We, human beings, are a species that’s not only capable of acting on hidden motives—we’re designed to do it. Our brains are built to act in our self-interest while at the same time trying hard not to appear selfish in front of other people. And in order to throw them off the trail, our brains often keep ‘us,’ our conscious minds, in the dark. The less we know of our own ugly motives, the easier it is to hide them from others.

Self-deception is therefore strategic, a ploy our brains use to look good while behaving badly.

It’s interesting too, in light of their chapter on art, to think about what counts as art. Writing a novel? Yes. Painting a picture? Yes. Writing or designing an operating system? Not much, and not to most people. “Writing an operating system” may have occurred too recently in our evolutionary history to make doing so an attractive sexual display. But if we know we’re making art as a mating display should we then take that knowledge and direct our time and resources into other fields?

It’s a question that should be more seriously considered. And I write this as someone who has written novels and is working on one now.

One short question we might want to ask ourselves in many endeavors is, “Am I doing this to be maximally effective at the thing I am doing, or am I doing this thing to signal some other trait or achieve some other goal?”
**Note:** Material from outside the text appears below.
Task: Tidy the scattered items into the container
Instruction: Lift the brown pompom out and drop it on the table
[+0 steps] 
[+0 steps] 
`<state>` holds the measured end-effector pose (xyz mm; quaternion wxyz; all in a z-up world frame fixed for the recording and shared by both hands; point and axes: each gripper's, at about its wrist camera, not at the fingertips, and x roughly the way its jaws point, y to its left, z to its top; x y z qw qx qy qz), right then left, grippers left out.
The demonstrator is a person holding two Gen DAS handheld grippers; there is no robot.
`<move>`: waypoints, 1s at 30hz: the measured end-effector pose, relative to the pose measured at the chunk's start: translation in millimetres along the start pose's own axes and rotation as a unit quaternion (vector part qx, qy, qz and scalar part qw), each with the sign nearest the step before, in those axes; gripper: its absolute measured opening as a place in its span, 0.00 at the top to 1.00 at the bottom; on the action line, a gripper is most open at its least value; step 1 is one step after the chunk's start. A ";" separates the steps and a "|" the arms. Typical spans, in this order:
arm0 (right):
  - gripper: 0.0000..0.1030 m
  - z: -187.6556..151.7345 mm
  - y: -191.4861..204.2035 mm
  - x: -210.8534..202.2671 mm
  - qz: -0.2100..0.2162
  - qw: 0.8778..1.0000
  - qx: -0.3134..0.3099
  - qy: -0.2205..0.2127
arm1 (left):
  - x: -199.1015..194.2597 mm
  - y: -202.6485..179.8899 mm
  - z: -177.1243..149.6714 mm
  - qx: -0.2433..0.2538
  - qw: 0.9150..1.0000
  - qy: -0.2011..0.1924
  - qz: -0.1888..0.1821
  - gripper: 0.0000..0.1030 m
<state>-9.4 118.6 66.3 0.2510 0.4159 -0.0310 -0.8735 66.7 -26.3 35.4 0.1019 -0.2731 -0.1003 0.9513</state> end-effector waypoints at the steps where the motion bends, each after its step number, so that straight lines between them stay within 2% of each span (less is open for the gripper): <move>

Hanson’s previous book is The Age of Em: Work, Love, and Life when Robots Rule the Earth, which is very interesting for the right person—of whom there are not many, including me. It applies economic analysis to a world in which human brains can be emulated can thus intelligence is almost freed from pesky material constraints like birth, senescence, and death. As a book it’s a bit like science fiction without a story. Post-singularity SF often works poorly to baseline humans because humans are bad at conceiving what non-human intelligence or consciousness might be like. The Age of Em is very good at what it is, but it’s notable that almost no one tries to write in its genre.

Here is a review of Elephant in an unexpected venue. Others may be found. I have not found any good rebuttals of it; it may be a book easier to ignore than rebut. I’m going to re-read it. It’s not the kind of book one absorbs the first time.


* “Most people write, and maybe think, based on slogans” may itself be a slogan: I’m not immune!